Stored items:
=== Section Start ===

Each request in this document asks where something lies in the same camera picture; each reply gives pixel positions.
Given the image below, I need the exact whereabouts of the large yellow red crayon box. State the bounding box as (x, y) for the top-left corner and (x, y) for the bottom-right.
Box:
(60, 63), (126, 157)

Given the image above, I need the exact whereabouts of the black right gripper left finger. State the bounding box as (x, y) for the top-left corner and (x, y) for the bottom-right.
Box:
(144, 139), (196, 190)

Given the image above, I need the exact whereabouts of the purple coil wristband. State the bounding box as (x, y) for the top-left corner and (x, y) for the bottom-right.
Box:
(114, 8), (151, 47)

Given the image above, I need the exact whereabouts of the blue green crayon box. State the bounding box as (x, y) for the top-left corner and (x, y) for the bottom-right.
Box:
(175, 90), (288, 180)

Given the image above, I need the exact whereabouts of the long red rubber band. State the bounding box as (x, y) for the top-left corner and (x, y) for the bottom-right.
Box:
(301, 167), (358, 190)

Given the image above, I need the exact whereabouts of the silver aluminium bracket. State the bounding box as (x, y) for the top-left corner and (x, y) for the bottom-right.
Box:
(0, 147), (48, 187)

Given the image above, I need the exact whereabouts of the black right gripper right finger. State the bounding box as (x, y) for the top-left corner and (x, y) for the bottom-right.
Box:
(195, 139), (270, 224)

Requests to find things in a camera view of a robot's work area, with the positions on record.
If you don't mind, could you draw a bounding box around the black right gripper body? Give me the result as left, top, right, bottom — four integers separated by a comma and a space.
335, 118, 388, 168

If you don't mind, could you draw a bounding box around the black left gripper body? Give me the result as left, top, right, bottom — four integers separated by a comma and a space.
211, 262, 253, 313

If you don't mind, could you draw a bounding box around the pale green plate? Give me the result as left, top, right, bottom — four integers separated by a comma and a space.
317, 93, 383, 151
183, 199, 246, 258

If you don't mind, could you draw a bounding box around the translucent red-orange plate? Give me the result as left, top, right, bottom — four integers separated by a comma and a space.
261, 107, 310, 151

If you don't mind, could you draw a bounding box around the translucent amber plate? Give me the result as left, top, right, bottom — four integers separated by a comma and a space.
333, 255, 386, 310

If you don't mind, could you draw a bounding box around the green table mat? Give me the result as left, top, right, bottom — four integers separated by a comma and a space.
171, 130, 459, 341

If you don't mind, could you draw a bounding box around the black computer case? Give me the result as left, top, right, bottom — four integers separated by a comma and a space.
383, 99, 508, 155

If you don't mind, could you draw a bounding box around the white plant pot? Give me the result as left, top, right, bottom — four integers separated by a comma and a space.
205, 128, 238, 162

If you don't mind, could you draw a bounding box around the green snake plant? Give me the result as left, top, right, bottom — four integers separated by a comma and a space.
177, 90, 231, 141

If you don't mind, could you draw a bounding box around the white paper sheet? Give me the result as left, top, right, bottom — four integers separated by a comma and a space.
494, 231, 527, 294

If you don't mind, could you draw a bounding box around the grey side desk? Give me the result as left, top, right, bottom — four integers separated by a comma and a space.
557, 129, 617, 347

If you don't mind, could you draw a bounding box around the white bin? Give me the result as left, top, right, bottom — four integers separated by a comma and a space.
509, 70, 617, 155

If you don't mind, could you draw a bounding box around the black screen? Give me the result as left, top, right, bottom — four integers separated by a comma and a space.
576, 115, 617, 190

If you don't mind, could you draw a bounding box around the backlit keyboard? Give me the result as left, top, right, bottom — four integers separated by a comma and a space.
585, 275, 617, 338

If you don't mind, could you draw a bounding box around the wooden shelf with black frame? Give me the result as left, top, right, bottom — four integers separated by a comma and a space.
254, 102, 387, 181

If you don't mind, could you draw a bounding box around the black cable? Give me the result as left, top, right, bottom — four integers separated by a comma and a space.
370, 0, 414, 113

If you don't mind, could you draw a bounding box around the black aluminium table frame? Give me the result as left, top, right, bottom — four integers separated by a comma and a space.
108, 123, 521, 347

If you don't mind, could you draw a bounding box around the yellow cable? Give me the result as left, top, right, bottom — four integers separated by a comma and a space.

=== Section End ===

Activity: Repeat every record, exactly as written.

Response to the exercise:
Each request in this document asks where something lies in the same camera picture; each reply gives pixel positions.
Given the image below, I need the exact whereabouts of the large yellow red crayon box. State the bounding box as (x, y) for the top-left corner and (x, y) for the bottom-right.
Box:
(60, 63), (126, 157)

Given the image above, I need the exact whereabouts of the black right gripper left finger. State the bounding box as (x, y) for the top-left corner and (x, y) for the bottom-right.
Box:
(144, 139), (196, 190)

Given the image above, I need the exact whereabouts of the purple coil wristband. State the bounding box as (x, y) for the top-left corner and (x, y) for the bottom-right.
Box:
(114, 8), (151, 47)

Given the image above, I need the exact whereabouts of the blue green crayon box. State the bounding box as (x, y) for the top-left corner and (x, y) for the bottom-right.
Box:
(175, 90), (288, 180)

Given the image above, I need the exact whereabouts of the long red rubber band. State the bounding box as (x, y) for the top-left corner and (x, y) for the bottom-right.
Box:
(301, 167), (358, 190)

Given the image above, I need the exact whereabouts of the silver aluminium bracket. State the bounding box as (x, y) for the top-left corner and (x, y) for the bottom-right.
Box:
(0, 147), (48, 187)

Given the image above, I need the exact whereabouts of the black right gripper right finger. State the bounding box as (x, y) for the top-left corner and (x, y) for the bottom-right.
Box:
(195, 139), (270, 224)

Requests to find things in a camera view of a robot's work area, with the positions on record.
If you don't mind, could you draw a bounding box around the black right gripper body? Give me the result as left, top, right, bottom — four integers separated by a comma and a space.
335, 118, 388, 168

If you don't mind, could you draw a bounding box around the black left gripper body? Give me the result as left, top, right, bottom — four integers separated by a comma and a space.
211, 262, 253, 313

If you don't mind, could you draw a bounding box around the pale green plate? Give me the result as left, top, right, bottom — four integers separated by a comma and a space.
317, 93, 383, 151
183, 199, 246, 258

If you don't mind, could you draw a bounding box around the translucent red-orange plate? Give me the result as left, top, right, bottom — four integers separated by a comma and a space.
261, 107, 310, 151

If you don't mind, could you draw a bounding box around the translucent amber plate? Give me the result as left, top, right, bottom — four integers separated by a comma and a space.
333, 255, 386, 310

If you don't mind, could you draw a bounding box around the green table mat? Give me the result as left, top, right, bottom — four integers separated by a comma and a space.
171, 130, 459, 341

If you don't mind, could you draw a bounding box around the black computer case? Give me the result as left, top, right, bottom — four integers separated by a comma and a space.
383, 99, 508, 155

If you don't mind, could you draw a bounding box around the white plant pot? Give me the result as left, top, right, bottom — four integers separated by a comma and a space.
205, 128, 238, 162

If you don't mind, could you draw a bounding box around the green snake plant? Give me the result as left, top, right, bottom — four integers separated by a comma and a space.
177, 90, 231, 141

If you don't mind, could you draw a bounding box around the white paper sheet? Give me the result as left, top, right, bottom — four integers separated by a comma and a space.
494, 231, 527, 294

If you don't mind, could you draw a bounding box around the grey side desk? Give me the result as left, top, right, bottom — four integers separated by a comma and a space.
557, 129, 617, 347

If you don't mind, could you draw a bounding box around the white bin? Give me the result as left, top, right, bottom — four integers separated by a comma and a space.
509, 70, 617, 155

If you don't mind, could you draw a bounding box around the black screen? Give me the result as left, top, right, bottom — four integers separated by a comma and a space.
576, 115, 617, 190

If you don't mind, could you draw a bounding box around the backlit keyboard? Give me the result as left, top, right, bottom — four integers separated by a comma and a space.
585, 275, 617, 338

If you don't mind, could you draw a bounding box around the wooden shelf with black frame? Give me the result as left, top, right, bottom — four integers separated by a comma and a space.
254, 102, 387, 181

If you don't mind, could you draw a bounding box around the black cable? Give me the result as left, top, right, bottom — four integers separated by a comma and a space.
370, 0, 414, 113

If you don't mind, could you draw a bounding box around the black aluminium table frame? Give me the result as left, top, right, bottom — four integers separated by a comma and a space.
108, 123, 521, 347

If you don't mind, could you draw a bounding box around the yellow cable? Give me the result as left, top, right, bottom — four integers separated by a comma and a space.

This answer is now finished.